» **WORK ITEM**: I need each line of the entries below that includes the string "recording".

[Data entries]
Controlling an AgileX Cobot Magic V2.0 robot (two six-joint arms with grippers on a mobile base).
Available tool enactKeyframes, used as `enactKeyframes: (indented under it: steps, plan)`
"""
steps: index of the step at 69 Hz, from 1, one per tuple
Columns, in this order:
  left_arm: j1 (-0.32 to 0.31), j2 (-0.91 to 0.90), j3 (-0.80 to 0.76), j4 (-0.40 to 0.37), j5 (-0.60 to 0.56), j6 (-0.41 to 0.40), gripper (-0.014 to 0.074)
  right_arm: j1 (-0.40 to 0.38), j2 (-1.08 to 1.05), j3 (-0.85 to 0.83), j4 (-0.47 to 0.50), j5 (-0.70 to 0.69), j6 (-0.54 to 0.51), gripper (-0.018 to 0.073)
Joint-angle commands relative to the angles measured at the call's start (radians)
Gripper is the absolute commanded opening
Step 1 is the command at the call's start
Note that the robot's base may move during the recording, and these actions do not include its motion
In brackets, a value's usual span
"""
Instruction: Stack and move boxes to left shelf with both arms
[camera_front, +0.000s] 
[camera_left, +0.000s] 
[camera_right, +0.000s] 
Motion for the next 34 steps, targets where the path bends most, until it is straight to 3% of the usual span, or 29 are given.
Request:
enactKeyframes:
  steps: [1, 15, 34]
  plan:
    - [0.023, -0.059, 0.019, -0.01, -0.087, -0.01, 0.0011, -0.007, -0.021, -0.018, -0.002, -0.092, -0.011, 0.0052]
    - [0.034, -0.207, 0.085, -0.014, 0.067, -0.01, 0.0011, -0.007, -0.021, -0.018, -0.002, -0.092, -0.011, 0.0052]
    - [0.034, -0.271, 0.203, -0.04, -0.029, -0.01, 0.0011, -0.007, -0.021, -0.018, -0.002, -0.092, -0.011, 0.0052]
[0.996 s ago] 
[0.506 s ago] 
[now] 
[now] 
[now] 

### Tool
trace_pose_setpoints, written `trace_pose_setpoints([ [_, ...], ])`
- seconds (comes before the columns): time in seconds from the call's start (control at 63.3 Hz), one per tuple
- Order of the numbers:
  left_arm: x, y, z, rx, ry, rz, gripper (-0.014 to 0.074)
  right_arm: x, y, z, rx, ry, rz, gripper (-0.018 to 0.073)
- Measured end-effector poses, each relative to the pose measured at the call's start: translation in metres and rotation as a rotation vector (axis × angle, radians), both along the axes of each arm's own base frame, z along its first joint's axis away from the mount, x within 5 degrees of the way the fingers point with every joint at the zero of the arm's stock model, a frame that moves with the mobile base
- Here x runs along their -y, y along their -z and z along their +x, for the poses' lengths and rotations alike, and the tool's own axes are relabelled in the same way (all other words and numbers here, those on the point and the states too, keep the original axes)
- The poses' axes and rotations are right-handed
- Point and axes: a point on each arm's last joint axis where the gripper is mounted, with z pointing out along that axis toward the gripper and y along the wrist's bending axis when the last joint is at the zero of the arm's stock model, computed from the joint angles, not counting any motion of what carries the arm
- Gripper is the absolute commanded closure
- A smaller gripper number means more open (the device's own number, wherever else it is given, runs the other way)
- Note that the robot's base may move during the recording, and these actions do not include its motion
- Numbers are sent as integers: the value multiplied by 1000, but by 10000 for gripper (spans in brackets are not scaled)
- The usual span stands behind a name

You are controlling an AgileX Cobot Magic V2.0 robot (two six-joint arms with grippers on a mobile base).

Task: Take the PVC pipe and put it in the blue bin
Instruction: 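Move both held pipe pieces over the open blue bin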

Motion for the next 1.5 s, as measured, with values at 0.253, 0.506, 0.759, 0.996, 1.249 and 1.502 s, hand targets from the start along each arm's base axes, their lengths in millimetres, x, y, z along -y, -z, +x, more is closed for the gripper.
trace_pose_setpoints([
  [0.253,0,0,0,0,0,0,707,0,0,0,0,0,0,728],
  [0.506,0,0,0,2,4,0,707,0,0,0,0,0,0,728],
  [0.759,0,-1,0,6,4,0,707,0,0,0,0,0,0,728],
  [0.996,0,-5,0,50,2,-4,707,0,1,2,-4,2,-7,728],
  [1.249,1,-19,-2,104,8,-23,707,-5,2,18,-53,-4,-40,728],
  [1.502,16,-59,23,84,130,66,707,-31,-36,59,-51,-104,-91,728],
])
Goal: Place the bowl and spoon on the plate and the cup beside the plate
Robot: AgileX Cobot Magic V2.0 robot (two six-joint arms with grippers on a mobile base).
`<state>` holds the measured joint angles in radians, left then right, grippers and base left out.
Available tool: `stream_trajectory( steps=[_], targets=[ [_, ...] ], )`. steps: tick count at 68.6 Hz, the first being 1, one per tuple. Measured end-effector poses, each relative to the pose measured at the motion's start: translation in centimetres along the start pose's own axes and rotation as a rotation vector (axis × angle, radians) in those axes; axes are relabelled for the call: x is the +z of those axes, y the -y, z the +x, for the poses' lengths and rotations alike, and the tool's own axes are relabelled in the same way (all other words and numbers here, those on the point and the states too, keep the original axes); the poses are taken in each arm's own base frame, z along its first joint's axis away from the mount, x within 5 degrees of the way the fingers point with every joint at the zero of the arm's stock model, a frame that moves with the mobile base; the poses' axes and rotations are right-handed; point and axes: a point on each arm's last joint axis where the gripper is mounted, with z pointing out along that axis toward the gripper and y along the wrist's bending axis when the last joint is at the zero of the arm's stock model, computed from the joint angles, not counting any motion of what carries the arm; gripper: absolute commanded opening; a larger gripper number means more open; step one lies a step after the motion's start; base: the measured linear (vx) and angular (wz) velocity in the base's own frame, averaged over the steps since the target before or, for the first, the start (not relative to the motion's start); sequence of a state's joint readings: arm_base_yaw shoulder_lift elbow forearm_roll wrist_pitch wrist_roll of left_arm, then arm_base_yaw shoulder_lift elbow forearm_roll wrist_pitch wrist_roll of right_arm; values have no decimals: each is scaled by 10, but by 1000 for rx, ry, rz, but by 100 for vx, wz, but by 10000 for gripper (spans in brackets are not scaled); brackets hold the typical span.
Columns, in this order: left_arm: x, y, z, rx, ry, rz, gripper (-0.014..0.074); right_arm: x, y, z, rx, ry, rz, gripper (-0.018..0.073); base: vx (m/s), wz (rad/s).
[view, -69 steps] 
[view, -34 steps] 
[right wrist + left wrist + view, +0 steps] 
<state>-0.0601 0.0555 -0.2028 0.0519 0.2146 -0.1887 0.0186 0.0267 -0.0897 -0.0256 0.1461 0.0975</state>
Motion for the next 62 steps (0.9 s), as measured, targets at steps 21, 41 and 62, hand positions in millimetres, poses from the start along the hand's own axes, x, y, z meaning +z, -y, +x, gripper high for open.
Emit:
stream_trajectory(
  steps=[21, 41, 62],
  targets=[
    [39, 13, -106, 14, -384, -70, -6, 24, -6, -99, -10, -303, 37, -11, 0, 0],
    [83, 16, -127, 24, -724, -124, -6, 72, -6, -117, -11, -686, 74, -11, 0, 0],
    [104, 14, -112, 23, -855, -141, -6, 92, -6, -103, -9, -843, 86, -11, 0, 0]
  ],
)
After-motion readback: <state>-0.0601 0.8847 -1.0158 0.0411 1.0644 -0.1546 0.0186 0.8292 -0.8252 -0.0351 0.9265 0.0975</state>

» **RESPONSE AREA**:
Note that the robot's base may move during the recording, and these actions do not include its motion
- Note that the robot's base may move during the recording, and these actions do not include its motion

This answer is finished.